» **Task to carry out**: Every line below from the one containing "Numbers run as" through the one containing "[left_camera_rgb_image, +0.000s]" must be transcribed exactly. Omit all lines outside that stretch.

» **Supplied data**:

[Start of section]

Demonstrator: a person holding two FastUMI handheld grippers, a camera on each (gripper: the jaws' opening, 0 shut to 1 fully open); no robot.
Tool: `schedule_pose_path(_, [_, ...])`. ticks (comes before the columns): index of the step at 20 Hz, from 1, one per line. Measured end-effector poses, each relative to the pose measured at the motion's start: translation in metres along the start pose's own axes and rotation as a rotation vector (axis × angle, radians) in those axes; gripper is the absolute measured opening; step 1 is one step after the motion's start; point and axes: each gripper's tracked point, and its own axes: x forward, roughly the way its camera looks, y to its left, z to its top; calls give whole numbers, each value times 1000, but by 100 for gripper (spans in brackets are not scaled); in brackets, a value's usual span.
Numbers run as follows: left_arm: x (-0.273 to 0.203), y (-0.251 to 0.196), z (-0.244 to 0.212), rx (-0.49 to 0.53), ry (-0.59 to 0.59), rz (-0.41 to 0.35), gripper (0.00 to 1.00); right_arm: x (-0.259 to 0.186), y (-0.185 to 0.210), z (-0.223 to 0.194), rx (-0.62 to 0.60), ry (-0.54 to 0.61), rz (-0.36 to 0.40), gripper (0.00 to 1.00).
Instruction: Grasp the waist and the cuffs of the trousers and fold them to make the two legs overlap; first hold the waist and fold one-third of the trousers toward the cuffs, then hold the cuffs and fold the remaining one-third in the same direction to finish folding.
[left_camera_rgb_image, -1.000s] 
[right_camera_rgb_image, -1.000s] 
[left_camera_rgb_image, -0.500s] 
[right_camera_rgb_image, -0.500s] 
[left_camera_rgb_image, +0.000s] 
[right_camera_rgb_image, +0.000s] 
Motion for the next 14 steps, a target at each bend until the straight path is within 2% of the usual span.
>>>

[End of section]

» **Written answer**:
Numbers run as follows: left_arm: x (-0.273 to 0.203), y (-0.251 to 0.196), z (-0.244 to 0.212), rx (-0.49 to 0.53), ry (-0.59 to 0.59), rz (-0.41 to 0.35), gripper (0.00 to 1.00); right_arm: x (-0.259 to 0.186), y (-0.185 to 0.210), z (-0.223 to 0.194), rx (-0.62 to 0.60), ry (-0.54 to 0.61), rz (-0.36 to 0.40), gripper (0.00 to 1.00).
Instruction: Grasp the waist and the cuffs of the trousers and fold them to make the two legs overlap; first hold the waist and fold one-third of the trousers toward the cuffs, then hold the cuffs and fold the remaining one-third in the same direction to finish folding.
[left_camera_rgb_image, -1.000s] 
[right_camera_rgb_image, -1.000s] 
[left_camera_rgb_image, -0.500s] 
[right_camera_rgb_image, -0.500s] 
[left_camera_rgb_image, +0.000s] 

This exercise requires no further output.